# This Is for You, PG13! (Tucker)



## Marci (Nov 13, 2008)

My new puppy, everyone


----------



## kevin63 (Feb 10, 2009)

Marci said:


> My new puppy, everyone


Cute. I can't tell from the picture---is that a party colored Japanese Chin? Or maybe a Brussels Griffin?


----------



## Leslie (Apr 7, 2008)

Marci said:


> My new puppy, everyone


Oh, congratulations! I know you've been planning on getting a dog for awhile. Glad to see he's arrived.

L


----------



## chynared21 (Oct 28, 2008)

*Awww, how cute!*


----------



## MonaSW (Nov 16, 2008)

What a gorgeous pup! Congratulations!


----------



## Angela (Nov 2, 2008)

AAAAWWWW


----------



## NogDog (May 1, 2009)

Congrats!
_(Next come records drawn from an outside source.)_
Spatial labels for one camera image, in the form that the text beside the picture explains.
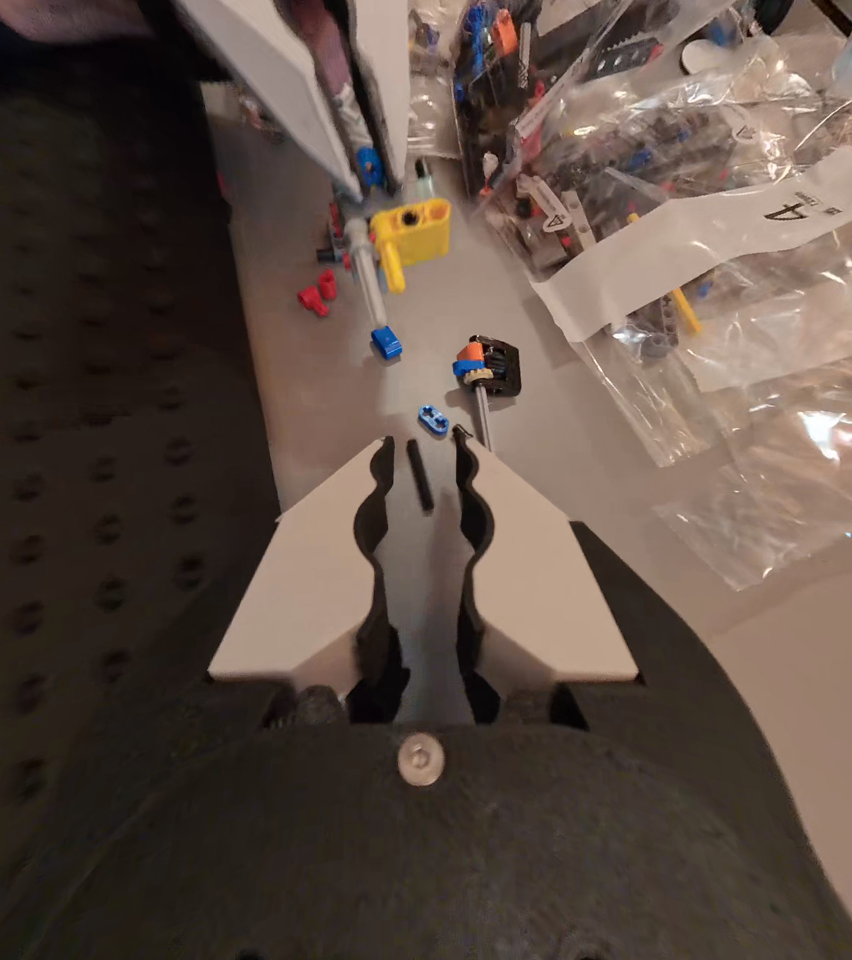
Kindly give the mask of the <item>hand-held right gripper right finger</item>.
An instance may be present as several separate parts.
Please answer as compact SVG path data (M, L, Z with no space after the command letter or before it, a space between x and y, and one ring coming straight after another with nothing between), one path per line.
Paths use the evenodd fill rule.
M472 549L456 621L456 659L477 724L509 697L640 678L567 515L454 428L459 530Z

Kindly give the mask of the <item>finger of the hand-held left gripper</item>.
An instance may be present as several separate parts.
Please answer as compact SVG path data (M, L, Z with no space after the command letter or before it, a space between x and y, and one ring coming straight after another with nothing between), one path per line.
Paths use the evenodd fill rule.
M388 189L405 180L410 97L406 1L351 1L349 44L357 97Z
M179 17L229 75L347 195L362 188L351 143L312 53L271 1L178 1Z

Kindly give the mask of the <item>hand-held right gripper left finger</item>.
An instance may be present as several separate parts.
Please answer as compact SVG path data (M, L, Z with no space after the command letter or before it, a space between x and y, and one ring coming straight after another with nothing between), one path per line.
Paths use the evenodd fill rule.
M209 663L218 682L331 690L354 722L390 723L409 680L376 551L395 440L377 438L286 510Z

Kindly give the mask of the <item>yellow and black lego assembly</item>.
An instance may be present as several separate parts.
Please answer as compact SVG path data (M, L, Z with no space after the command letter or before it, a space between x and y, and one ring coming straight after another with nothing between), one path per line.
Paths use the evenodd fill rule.
M413 157L408 177L394 195L372 187L356 199L334 194L344 219L352 262L372 330L389 326L385 297L404 294L406 270L449 251L452 205L441 196L426 157Z

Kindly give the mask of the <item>long black lego axle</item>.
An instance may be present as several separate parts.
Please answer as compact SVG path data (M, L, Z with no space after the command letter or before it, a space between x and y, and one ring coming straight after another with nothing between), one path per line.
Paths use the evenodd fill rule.
M421 510L425 515L430 515L434 510L432 485L425 468L417 439L409 438L407 440L406 450L408 463Z

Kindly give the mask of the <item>black lego beam assembly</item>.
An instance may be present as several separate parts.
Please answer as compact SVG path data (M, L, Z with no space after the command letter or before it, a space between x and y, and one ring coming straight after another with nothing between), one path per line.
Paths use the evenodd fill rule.
M453 374L466 390L484 390L491 397L514 399L522 388L520 354L508 342L473 335L456 354Z

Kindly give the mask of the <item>clear lego parts bag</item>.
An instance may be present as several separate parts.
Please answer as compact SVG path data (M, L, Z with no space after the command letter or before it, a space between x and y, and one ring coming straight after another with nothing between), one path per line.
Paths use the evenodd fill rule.
M416 158L458 161L454 67L462 1L409 1L408 150Z

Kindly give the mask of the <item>dark grey lego connector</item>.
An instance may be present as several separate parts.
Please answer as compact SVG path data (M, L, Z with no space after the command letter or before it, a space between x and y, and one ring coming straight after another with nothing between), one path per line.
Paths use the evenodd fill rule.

Noggin has a (slightly used) puppy shower present for you:


----------



## PraiseGod13 (Oct 27, 2008)

Welcome Tucker!!  What a precious puppy!!  Marci has been waiting for this little guy for quite a while now!
    This is an absolutely awesome breed...... he's a Havanese.  My Havanese, Diego is 3 1/2 now and the greatest dog I've ever owned... and we've had hundreds since both my husband and I have raised dogs for close to 30 years.  We've had all kinds of hunting dogs and terriers.  But when we bought a Havanese for a pet.... we hit the jackpot.  
    Happy to have you in the KindleBoards family Tucker!!


----------